In this case, as of July 17, 1997, Jefferson was still engaged in the process of pursuing his state court remedies (both his direct appeal and his post-conviction petition, in his case), as he is required to do under O’Sullivan v. Boerckel, 526 U.S. 838, 119 S.Ct. 1728, 144 L.Ed.2d 1 (1999). The Illinois Supreme Court decided, as it was entitled to do, to accept the July 17 petition for normal consideration, and it later issued an order denying review. The Illinois Appellate Court had not relied on procedural default from any action of Jefferson’s. The problem, to the extent there was one, arose between the appellate court and the supreme court, and the supreme court order of July 24 indicates that it was not rejecting the petition on timeliness grounds.
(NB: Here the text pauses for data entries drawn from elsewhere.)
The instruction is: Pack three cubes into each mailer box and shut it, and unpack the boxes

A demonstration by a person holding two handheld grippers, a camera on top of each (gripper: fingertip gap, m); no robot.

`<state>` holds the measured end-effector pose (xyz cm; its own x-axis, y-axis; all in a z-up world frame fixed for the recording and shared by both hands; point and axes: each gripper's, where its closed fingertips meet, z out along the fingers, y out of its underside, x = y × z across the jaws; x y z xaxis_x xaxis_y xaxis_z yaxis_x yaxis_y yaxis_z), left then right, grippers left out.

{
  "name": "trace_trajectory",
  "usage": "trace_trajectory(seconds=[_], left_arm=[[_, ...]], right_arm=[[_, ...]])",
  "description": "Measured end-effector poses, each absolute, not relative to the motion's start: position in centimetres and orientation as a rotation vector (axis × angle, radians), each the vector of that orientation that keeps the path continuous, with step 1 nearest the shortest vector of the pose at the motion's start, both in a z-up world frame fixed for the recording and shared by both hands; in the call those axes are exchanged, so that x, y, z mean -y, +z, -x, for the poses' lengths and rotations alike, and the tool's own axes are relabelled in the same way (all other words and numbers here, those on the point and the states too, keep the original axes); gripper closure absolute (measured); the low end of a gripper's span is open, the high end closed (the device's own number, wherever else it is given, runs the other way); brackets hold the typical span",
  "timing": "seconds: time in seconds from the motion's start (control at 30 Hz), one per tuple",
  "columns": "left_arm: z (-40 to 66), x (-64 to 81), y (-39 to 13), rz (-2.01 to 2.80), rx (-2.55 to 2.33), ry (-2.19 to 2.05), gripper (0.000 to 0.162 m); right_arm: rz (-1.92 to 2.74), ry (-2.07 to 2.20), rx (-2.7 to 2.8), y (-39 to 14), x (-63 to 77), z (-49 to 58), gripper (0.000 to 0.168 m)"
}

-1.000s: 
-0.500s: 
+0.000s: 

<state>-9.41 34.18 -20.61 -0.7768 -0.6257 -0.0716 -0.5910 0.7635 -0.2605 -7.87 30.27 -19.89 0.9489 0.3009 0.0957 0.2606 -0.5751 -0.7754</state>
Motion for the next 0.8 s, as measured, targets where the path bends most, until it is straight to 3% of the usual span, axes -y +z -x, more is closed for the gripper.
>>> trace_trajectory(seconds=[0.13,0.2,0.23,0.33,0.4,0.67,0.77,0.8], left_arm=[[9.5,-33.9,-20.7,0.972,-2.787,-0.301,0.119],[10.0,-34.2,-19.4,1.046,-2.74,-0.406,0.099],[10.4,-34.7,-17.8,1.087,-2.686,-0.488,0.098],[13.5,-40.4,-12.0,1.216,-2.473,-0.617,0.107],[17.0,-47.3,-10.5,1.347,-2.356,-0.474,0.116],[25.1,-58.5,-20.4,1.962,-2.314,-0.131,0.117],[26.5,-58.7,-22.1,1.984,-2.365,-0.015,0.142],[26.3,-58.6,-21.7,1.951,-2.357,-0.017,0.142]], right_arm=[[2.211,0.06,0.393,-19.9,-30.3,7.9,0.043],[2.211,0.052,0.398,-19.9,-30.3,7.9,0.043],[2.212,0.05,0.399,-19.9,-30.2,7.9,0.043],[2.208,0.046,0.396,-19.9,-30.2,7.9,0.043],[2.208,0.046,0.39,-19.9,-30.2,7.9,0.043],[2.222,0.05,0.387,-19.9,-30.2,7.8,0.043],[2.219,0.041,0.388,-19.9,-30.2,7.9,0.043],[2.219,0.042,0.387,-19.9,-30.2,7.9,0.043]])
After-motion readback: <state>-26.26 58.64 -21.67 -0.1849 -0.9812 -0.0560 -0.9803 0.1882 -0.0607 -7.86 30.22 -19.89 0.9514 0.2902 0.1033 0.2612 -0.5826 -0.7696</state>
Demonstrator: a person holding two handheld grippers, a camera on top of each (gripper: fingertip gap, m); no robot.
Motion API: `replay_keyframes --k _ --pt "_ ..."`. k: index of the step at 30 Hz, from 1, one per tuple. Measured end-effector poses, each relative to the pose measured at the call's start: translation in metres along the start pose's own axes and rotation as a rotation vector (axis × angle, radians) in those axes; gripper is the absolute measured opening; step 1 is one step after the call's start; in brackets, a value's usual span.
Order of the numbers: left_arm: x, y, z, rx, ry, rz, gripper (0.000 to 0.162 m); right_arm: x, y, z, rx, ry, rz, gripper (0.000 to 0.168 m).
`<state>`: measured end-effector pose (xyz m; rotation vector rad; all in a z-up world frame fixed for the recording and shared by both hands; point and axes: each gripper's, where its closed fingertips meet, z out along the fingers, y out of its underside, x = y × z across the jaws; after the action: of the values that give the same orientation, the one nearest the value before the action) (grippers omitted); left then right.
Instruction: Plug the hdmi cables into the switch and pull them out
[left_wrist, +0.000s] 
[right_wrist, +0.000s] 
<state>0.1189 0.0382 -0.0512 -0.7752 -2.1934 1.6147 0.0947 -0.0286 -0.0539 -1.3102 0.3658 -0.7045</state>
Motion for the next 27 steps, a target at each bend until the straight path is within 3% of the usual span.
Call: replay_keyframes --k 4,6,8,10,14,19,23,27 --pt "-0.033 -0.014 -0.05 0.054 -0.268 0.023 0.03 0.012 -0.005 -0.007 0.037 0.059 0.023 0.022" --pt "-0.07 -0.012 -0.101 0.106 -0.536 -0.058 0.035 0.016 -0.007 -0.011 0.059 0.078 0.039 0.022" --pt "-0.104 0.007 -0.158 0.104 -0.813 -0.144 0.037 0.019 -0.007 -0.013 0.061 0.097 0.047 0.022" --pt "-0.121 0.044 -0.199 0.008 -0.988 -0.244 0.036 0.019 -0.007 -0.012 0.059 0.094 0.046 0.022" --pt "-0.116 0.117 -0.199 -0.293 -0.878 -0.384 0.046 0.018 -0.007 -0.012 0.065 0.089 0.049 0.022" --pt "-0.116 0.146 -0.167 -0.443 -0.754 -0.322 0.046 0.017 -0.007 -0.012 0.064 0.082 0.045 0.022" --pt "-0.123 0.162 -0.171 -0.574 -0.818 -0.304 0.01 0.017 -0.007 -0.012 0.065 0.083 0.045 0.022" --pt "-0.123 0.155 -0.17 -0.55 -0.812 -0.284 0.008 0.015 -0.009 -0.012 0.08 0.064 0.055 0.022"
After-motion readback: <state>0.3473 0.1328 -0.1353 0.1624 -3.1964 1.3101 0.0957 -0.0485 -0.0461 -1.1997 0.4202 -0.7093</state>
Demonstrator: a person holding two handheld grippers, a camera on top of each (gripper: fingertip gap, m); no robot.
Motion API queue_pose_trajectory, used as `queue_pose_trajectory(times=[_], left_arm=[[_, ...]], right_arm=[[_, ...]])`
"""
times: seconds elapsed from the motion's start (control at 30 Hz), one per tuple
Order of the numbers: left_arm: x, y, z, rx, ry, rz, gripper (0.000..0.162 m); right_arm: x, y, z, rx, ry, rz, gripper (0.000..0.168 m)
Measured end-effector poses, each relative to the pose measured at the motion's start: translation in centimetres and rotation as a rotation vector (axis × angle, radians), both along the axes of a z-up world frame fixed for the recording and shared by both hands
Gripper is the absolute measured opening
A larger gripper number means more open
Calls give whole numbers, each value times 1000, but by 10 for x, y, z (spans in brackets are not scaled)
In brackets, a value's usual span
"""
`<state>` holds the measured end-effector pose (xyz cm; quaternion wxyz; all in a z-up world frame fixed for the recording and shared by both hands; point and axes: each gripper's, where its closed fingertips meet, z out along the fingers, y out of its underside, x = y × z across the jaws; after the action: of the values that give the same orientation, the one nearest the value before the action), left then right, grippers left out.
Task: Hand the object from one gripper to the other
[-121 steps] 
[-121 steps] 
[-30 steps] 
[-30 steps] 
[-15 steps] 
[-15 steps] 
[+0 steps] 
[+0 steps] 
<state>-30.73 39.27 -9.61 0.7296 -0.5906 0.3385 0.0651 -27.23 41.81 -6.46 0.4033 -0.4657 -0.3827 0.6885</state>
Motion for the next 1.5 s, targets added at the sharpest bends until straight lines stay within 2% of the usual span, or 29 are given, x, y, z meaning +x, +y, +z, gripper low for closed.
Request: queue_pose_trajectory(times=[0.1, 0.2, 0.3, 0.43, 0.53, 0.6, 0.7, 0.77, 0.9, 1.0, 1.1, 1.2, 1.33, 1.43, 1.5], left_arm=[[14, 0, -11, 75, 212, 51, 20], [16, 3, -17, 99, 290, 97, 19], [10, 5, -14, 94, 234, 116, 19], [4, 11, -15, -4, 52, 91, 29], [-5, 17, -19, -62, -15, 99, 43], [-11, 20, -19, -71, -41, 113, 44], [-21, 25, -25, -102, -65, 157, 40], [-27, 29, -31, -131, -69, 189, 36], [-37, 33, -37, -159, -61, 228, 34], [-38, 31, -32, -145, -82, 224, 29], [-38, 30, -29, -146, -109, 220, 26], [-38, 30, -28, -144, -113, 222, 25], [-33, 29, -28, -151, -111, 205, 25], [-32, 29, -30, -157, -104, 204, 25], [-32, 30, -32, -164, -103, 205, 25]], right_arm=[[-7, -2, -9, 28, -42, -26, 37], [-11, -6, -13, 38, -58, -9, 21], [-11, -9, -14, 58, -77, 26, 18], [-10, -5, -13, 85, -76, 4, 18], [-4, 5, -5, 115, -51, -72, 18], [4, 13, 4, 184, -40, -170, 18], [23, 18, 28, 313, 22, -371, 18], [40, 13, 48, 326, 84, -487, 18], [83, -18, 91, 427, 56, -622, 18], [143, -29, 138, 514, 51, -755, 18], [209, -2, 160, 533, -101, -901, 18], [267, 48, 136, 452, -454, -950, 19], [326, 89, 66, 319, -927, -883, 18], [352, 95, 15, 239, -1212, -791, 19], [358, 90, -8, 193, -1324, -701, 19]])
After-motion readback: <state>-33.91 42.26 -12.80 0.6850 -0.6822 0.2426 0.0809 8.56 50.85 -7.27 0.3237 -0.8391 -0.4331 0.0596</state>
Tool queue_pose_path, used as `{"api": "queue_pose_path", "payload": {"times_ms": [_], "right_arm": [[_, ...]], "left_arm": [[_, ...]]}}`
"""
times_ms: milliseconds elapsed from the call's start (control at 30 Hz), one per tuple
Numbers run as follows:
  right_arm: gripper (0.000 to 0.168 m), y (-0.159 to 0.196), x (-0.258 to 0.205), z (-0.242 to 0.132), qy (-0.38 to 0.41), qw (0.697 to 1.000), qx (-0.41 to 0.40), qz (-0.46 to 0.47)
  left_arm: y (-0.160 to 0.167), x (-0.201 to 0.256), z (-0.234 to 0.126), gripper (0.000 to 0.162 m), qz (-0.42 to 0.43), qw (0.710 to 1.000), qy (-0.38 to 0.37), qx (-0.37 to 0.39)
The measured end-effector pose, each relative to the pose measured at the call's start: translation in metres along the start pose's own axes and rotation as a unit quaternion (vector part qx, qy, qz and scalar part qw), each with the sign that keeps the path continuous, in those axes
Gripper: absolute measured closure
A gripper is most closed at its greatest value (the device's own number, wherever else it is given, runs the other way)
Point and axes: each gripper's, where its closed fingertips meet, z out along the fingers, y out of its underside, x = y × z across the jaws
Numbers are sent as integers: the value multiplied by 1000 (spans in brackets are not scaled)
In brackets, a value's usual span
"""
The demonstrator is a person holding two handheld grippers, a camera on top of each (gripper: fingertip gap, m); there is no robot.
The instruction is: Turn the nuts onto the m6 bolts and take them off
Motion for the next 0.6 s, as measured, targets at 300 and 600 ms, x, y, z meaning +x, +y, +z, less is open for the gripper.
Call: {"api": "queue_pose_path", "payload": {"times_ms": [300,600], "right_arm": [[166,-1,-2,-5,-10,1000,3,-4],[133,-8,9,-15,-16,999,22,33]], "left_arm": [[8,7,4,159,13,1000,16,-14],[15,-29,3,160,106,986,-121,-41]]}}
This course of events was enough to make his appeal in his state proceeding one that was properly filed for purposes of computing his time for filing a petition for collateral relief in federal court.

We explained in Freeman that the words “properly filed” in 28 U.S.C. § 2244(d)(2) take their meaning from state practice:

Whether a collateral attack is “properly filed” can be determined in a straightforward way by looking at how the state courts treated it. If they considered the claim on the merits, it was properly filed; if they dismissed it for procedural flaws such as untimeliness, then it was not properly filed.

208 F.3d at 576. Here, in the sense that matters, the Illinois Supreme Court considered Jefferson’s claims “on the merits”; hence, it was “properly filed” for purposes of § 2244(d)(2). This means in turn that the one-year statute of limitations found in § 2244(d)(1) was tolled from July 17 to December 3, 1997, the date that the Illinois Supreme Court denied petitioner’s petition for leave to appeal. With that time excluded, Jefferson’s filing on March 12, 1998, was within the permitted time, and the district court should not have dismissed his § 2254 petition on that ground.

As the Supreme Court suggested in Slack, — U.S. at -, 120 S.Ct. at 1604, we have also taken a quick look at the claims Jefferson wants to raise in his petition. If they were all utterly without merit, we could affirm the dismissal on that alternative ground. But we do not find them so thoroughly lacking that such a step would be appropriate right now. Jefferson raises five claims: (1) ineffective assistance of counsel; (2) denial of due process; (3) a Brady violation; (4) sufficiency of the evidence; and (5) the trial court erred in allowing a surprise witness at sentencing. At least some of these claims, facially allege the “denial of a constitutional right.”

We think it preferable for the district court to make the first assessment of their underlying merit. We therefore Grant the certificate of appealability and Remand the case to the district court for further proceedings consistent with this order.